* **ACTION ITEM**:
In the listing below, find the line with "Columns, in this", then repeat exactly every line from the top through that one.

* **TASK INPUT**:
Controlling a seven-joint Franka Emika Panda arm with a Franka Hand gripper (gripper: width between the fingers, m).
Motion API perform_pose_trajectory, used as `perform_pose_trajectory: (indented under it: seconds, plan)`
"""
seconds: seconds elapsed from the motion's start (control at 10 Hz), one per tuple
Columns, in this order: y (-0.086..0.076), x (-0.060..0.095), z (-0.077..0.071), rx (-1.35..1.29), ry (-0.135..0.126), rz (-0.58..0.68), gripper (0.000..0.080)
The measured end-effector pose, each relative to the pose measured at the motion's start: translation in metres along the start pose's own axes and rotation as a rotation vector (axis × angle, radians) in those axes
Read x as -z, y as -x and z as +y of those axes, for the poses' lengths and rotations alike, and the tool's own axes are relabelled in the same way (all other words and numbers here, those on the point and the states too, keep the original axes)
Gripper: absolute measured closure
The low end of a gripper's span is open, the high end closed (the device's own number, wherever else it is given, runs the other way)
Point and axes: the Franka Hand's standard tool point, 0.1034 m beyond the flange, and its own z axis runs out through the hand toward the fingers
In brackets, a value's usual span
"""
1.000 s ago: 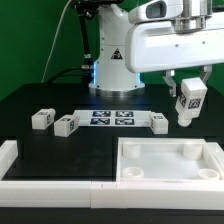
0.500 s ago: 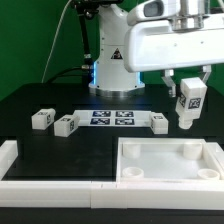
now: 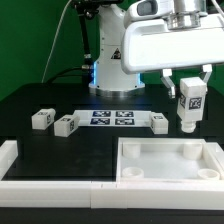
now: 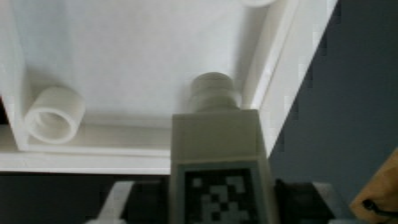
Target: Assemble one leg
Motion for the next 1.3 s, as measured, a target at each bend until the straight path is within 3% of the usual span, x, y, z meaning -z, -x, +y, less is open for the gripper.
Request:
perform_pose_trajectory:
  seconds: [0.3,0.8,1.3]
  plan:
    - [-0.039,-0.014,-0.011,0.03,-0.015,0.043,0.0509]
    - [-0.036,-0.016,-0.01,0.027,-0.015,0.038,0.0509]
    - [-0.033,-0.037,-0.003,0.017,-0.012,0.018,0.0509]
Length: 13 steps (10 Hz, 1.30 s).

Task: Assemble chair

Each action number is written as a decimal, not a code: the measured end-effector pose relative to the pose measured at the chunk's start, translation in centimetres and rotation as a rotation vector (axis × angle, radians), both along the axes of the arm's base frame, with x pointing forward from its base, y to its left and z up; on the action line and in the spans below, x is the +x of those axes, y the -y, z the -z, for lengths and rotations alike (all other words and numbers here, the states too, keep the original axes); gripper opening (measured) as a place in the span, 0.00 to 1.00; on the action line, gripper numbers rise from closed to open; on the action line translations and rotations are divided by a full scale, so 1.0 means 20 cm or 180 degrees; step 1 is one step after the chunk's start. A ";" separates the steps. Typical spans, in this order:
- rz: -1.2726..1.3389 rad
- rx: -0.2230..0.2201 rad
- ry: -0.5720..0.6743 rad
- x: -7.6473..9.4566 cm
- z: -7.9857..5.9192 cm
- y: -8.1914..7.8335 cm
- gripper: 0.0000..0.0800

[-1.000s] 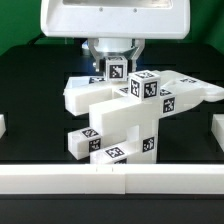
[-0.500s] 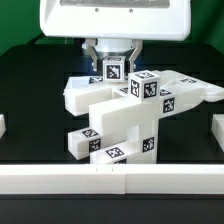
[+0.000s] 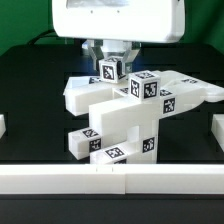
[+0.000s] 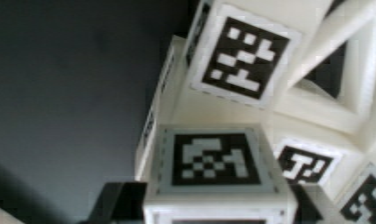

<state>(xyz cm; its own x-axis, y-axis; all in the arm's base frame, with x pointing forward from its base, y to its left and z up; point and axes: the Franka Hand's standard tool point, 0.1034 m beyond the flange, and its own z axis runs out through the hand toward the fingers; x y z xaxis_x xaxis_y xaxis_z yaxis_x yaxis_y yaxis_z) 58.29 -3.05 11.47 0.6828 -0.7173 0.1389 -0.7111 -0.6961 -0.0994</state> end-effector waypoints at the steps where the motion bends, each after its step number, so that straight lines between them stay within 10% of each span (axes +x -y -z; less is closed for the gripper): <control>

* **PROBLEM SOLUTION**:
Controlling a seven-joint Franka Emika Panda arm with a Franka Hand gripper (gripper: width between the fingers, m).
Motion API perform_pose_trajectory, used as `perform_pose_trajectory: (indented under it: seconds, plan)`
"""
seconds: seconds elapsed from the motion's start (control at 10 Hz), one per tuple
Columns, in this order: y (-0.086..0.076), x (-0.060..0.095), z (-0.077..0.071), rx (-1.35..1.29), ry (-0.135..0.126), rz (-0.58..0.68), gripper (0.000..0.080)

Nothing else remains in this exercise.